Hydraulics of freshwater mussel habitat in select reaches of the Big River, Missouri

The Big River is a tributary to the Meramec River in south-central Missouri. It drains an area that has been historically one of the largest lead producers in the world, and associated mine wastes have contaminated sediments in much of the river corridor. This study investigated hydraulic conditions in four study reaches to evaluate the potential contribution of physical habitat dynamics to mechanical and physiological stress on native mussel populations. We quantified hydraulic conditions and relative bed stability in previously identified and delineated mussel habitats (MHs) and in the surrounding reaches to refine understanding of the reach-scale (about 1 kilometer) hydraulic characteristics that affect the distribution of mussel aggregations in the river. Two-dimensional hydrodynamic models were compiled for discharge scenarios from base flow (90-percent flow exceedance) to the approximate bankfull discharge (2-year mean return interval peak flow) for the reaches. Discharge, velocity, and water-surface elevation data were collected at all four study reaches at various discharges to calibrate the models across a range of discharges. Shields values to predict incipient motion of the substrate were computed for the MHs and surrounding reaches using bed-surface sediment data collected during this study and previous studies.

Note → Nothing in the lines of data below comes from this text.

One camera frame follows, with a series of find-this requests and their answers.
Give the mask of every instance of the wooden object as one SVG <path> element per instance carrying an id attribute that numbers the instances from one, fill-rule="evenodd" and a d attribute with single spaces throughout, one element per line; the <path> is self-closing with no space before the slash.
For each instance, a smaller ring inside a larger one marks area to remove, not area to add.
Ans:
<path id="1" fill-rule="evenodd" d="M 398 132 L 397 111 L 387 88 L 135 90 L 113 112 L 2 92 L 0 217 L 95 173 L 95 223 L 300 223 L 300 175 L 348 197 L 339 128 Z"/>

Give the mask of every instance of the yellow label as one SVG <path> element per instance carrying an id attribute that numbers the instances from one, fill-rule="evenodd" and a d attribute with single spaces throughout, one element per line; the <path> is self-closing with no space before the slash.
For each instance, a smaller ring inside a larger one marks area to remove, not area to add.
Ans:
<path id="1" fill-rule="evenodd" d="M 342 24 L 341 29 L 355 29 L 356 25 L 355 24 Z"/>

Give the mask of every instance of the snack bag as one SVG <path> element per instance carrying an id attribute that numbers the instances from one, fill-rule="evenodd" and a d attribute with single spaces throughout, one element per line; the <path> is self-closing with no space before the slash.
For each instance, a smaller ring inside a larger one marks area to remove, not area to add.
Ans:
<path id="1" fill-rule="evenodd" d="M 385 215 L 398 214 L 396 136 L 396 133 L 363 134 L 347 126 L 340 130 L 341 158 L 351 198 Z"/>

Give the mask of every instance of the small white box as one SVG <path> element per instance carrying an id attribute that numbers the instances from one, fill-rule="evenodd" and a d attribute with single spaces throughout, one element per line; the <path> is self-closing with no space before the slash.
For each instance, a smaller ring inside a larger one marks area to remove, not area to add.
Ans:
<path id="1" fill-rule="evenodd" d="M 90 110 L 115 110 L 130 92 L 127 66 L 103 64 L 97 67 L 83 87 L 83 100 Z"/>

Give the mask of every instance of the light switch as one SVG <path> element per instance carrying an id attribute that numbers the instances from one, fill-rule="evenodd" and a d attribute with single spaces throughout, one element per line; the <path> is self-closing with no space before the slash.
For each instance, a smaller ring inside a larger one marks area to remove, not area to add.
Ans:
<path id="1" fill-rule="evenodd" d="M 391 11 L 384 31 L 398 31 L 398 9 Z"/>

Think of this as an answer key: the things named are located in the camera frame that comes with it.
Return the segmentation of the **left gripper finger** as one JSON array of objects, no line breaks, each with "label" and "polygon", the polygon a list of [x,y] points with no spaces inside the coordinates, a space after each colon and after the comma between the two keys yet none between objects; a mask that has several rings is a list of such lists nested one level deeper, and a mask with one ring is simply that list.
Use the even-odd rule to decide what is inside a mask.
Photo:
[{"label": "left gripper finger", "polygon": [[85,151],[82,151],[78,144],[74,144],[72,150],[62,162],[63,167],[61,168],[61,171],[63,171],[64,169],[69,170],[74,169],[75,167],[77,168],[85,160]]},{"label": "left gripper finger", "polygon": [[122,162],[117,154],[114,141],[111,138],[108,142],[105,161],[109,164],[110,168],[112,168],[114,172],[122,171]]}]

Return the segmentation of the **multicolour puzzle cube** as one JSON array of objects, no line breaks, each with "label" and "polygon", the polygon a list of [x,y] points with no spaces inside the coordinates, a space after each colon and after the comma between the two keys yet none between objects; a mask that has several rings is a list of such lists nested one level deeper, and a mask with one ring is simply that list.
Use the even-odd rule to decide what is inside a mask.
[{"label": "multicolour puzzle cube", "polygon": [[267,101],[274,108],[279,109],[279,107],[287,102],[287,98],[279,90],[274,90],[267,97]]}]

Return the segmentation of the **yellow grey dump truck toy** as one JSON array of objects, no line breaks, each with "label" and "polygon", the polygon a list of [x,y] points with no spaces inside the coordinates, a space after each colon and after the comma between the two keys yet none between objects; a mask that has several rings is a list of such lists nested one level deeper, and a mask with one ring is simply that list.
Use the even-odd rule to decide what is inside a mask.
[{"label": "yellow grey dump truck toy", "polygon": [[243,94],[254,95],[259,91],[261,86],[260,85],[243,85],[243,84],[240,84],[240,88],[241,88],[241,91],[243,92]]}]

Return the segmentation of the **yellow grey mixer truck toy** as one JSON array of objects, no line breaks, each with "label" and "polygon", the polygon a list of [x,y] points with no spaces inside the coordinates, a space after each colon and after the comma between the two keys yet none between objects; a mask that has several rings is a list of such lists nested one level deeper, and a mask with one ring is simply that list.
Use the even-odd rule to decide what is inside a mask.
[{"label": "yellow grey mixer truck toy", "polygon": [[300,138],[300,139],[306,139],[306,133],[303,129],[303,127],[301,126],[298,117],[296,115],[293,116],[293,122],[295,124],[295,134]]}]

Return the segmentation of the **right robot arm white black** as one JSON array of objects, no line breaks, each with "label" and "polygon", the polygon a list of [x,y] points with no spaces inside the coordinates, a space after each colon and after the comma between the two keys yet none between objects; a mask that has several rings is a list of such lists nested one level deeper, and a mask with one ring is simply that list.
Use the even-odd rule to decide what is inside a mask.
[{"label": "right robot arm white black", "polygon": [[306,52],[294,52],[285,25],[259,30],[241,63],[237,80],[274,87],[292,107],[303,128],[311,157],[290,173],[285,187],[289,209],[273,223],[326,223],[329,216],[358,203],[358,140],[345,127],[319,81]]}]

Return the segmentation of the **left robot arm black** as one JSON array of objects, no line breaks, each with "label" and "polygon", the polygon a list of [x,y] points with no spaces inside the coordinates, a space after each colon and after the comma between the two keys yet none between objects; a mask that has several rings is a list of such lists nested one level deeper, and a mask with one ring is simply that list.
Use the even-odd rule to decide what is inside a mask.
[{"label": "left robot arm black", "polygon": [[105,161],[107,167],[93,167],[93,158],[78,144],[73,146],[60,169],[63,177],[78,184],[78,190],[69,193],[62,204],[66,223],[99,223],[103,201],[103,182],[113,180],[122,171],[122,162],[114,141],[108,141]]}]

The distributions of hydraulic values at the range of simulated discharge scenarios were significantly different among the MHs. Depth values in the MHs ranged from 0.03 to 5.7 meters, with parts remaining dry at some lower flow scenarios (for example, 90- and 50-percent flow exceedance). MH velocities and bed shear stresses (shear stresses) reached 3.1 meters per second and 31 newtons per square meter, respectively. Through the range of simulated discharges, velocity and shear stress within the MHs were limited by reach-scale hydraulic behavior.

Our calculations predicted sand mobility within at least 50 percent of the wetted area of all four MHs for discharges from the 50-percent exceedance flow to the approximate bankfull discharge, whereas 50th-percentile (median) particle size fraction mobility was only predicted within a small area of one of the MHs at the 2-year peak discharge. These results indicate that finer size fractions are mobile within the four MHs, but the larger framework grains of the substrate are predominantly stable at the most frequent discharges.

Our results indicate that suitable mussel habitat on the Big River cannot be identified within a narrow range of velocities, depths, and shear stresses. However, the consistent patterns of sediment mobility and the slow increase of hydraulic forces with increasing discharge within all the MHs indicate that flushing flows at low discharges and coarse sediment stability at higher discharges are important for habitat suitability in the Big River. These patterns of sediment mobility are comparable among the robust and depauperate MHs, indicating that the depauperate beds are likely not impaired by bed instability or siltation. Coarse sediment stability up to bankfull discharges further indicates that bed instability is not widespread in these modeled reaches and is likely not related to the spatial distribution of mussels in these locations.